** WHAT YOU ARE ASKED TO DO **
Looking at the listing below, retype exactly the lines starting at the one containing "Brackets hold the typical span" and ending at the one containing "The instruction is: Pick", both included, and nothing else.

** PROVIDED DATA **
------------------------

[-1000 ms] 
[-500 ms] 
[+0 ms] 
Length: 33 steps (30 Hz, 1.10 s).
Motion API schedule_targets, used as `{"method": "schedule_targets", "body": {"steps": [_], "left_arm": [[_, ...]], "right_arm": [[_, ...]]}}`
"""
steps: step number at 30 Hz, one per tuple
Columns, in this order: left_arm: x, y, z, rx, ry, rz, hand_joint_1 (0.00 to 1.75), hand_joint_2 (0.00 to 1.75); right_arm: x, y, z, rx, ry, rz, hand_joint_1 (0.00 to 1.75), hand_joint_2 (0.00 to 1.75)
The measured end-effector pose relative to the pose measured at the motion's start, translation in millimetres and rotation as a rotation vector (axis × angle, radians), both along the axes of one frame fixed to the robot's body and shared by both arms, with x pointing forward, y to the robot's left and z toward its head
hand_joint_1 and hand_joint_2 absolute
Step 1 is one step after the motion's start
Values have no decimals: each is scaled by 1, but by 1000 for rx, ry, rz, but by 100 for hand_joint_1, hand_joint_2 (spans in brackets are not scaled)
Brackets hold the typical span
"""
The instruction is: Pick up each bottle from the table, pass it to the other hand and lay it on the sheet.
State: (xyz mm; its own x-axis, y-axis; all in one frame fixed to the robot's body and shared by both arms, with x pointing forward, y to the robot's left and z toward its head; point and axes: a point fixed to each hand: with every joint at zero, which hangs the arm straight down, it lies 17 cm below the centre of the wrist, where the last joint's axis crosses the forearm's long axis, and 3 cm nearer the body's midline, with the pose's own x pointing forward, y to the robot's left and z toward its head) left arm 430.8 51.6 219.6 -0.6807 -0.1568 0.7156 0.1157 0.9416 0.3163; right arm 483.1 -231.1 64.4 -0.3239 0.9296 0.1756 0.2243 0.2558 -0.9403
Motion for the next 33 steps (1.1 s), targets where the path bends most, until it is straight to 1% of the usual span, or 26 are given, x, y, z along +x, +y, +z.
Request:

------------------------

** SOLUTION TO THIS EXERCISE **
Brackets hold the typical span
"""
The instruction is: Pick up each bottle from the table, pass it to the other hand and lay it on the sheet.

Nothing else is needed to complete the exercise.